On the topic of autonomous weapons, OpenAI said:
The AI System will not be used to independently direct autonomous weapons in any case where law, regulation, or Department policy requires human control, nor will it be used to assume other high-stakes decisions that require approval by a human decisionmaker under the same authorities.
On the topic of mass surveillance, OpenAI said:
The AI System shall not be used for unconstrained monitoring of U.S. persons’ private information as consistent with these authorities.
While some chatbot users suggested it’s all fair in business, war, and federal procurement, others suggested the Pentagon’s stance may have handed Anthropic a public relations win.
X user Tae Kim joked that Hegseth might need a new title: “Secretary Hegseth Chief of Claude Marketing.”
President Donald Trump says federal agencies won’t be using Anthropic’s technology anymore.
“We don’t need it, we don’t want it, and will not do business with them again,” Trump wrote on Truth Social on Friday.
It comes amid a dispute between the AI giant and the Department of Defense.

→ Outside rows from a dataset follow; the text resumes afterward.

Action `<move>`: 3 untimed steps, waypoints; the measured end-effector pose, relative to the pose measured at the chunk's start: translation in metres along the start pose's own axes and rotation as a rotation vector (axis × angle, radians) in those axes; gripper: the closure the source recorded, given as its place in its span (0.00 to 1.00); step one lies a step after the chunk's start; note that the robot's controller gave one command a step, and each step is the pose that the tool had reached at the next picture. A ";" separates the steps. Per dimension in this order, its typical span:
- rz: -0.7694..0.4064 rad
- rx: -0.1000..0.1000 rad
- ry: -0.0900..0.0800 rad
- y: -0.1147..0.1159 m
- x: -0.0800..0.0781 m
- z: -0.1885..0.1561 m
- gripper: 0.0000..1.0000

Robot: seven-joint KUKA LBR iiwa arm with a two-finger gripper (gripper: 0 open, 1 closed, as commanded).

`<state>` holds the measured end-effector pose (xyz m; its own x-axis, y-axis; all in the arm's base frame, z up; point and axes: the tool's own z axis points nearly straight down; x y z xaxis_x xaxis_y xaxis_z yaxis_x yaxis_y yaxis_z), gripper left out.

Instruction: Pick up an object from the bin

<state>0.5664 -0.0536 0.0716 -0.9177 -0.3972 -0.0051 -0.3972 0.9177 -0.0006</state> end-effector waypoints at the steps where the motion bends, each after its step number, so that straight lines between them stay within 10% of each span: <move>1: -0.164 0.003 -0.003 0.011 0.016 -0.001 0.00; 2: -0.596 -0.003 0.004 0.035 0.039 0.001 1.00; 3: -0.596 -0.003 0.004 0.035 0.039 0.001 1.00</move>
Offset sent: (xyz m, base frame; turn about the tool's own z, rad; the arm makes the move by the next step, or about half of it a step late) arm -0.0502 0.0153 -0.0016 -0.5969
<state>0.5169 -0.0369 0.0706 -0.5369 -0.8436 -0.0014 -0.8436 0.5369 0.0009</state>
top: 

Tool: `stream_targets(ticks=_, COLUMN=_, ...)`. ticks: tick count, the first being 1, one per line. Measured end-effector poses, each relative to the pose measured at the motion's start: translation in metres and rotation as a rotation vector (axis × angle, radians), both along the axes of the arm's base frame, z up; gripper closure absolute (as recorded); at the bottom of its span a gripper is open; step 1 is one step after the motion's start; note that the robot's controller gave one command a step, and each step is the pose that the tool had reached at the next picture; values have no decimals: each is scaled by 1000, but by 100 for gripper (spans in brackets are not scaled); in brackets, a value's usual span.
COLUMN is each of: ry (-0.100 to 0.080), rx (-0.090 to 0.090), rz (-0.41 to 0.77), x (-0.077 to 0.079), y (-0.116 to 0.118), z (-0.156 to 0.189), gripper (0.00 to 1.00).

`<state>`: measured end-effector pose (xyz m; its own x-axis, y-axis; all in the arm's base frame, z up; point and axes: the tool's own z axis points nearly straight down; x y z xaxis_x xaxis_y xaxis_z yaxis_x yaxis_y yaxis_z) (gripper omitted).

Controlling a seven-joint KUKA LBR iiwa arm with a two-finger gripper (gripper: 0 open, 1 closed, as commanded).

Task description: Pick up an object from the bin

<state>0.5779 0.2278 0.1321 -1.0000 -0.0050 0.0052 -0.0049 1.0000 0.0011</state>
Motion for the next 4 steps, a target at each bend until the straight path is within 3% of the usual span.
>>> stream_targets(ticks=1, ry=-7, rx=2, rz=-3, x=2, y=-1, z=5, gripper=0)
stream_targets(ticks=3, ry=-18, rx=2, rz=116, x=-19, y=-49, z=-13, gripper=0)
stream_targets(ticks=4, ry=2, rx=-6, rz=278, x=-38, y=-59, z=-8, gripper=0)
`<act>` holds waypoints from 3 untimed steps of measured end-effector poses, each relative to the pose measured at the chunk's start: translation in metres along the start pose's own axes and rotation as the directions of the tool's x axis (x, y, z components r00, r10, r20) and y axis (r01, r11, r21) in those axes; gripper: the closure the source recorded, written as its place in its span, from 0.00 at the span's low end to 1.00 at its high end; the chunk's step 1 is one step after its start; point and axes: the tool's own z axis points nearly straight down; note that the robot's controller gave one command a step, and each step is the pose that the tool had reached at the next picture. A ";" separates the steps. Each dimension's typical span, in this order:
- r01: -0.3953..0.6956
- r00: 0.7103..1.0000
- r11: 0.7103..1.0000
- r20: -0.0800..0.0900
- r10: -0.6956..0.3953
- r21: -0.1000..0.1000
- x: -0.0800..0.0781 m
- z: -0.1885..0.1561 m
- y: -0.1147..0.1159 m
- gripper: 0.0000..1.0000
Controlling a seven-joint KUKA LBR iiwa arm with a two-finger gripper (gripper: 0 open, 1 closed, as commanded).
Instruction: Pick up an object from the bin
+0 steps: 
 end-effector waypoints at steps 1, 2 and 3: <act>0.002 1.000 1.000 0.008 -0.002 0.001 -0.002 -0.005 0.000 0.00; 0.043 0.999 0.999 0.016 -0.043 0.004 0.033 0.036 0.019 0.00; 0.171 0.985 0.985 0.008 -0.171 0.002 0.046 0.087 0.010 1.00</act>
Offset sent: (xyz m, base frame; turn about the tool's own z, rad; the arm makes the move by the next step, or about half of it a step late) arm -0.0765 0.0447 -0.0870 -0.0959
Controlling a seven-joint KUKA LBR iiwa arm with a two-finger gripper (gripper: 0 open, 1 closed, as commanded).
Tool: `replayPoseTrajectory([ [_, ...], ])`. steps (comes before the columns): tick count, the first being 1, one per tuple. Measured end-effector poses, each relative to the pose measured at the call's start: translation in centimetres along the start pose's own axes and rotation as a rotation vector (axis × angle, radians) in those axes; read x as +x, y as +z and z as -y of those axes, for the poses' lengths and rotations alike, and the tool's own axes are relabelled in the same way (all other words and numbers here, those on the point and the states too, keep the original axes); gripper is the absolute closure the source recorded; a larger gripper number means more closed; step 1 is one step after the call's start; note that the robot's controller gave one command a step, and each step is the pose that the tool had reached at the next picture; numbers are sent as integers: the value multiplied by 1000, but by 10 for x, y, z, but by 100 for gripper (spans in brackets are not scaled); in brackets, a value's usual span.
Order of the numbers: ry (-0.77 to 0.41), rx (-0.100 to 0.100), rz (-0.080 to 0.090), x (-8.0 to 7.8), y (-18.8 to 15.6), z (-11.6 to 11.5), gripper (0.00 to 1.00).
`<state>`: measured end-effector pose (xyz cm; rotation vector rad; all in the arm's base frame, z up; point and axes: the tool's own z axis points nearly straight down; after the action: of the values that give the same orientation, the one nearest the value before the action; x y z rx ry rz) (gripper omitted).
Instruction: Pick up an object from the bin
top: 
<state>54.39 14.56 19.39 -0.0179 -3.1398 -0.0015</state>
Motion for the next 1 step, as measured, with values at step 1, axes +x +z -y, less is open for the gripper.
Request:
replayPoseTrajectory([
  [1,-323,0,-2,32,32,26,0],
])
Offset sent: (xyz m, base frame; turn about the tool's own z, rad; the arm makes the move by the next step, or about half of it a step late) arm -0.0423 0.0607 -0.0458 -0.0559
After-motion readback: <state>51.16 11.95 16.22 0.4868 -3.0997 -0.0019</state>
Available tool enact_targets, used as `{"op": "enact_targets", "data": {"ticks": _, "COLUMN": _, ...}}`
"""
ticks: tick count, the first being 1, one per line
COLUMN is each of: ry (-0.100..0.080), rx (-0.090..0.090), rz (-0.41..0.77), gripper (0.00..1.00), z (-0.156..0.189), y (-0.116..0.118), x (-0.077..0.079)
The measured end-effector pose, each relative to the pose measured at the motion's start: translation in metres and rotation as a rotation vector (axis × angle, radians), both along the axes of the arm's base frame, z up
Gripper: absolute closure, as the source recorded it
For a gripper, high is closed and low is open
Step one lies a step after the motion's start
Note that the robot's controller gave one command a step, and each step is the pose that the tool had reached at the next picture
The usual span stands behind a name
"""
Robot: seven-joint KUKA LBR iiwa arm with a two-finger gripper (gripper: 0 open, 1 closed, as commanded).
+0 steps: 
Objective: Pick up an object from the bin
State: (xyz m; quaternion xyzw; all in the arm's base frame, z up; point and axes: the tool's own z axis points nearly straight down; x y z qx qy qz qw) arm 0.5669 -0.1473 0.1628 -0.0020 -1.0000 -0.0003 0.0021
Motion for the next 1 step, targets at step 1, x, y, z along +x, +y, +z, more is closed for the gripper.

Trump said that there would be a six-month phase-out period for departments, including the Department of Defense, that are “using Anthropic’s products, at various levels.”
“WE will decide the fate of our Country — NOT some out-of-control, Radical Left AI company run by people who have no idea what the real World is all about,” Trump wrote.
Trump’s announcement comes just a few hours before the Friday evening deadline defense officials had given Anthropic to agree to the military’s terms of use for the company’s frontier model, Claude.
Earlier this week, the two parties came to an impasse over how the military can deploy Claude.
The issue appeared to revolve around two safeguards Anthropic was not willing to drop: mass surveillance of US citizens and autonomous weapons.
Defense Secretary Pete Hegseth had given Anthropic’s CEO Dario Amodei until Friday, 5:01 p.m. Eastern Time to get on board with the military. Hegseth also warned that the government could invoke the Defense Production Act — a wartime law that gives the president broad authority over a company’s resources — and designate Anthropic as a supply chain risk.
Both would be unprecedented moves by the government against an American technology company, experts previously told Business Insider.
On Thursday, Amodei published a blog post stating that the Defense Department had added language to its contract allowing for “any lawful use” of its model.
A source familiar with the negotiations told Business Insider that this language effectively gave the military discretion over how it uses Claude.
The Anthropic CEO said in his post that the company would prefer to continue serving the department but that it could not “in good conscience accede to their request.”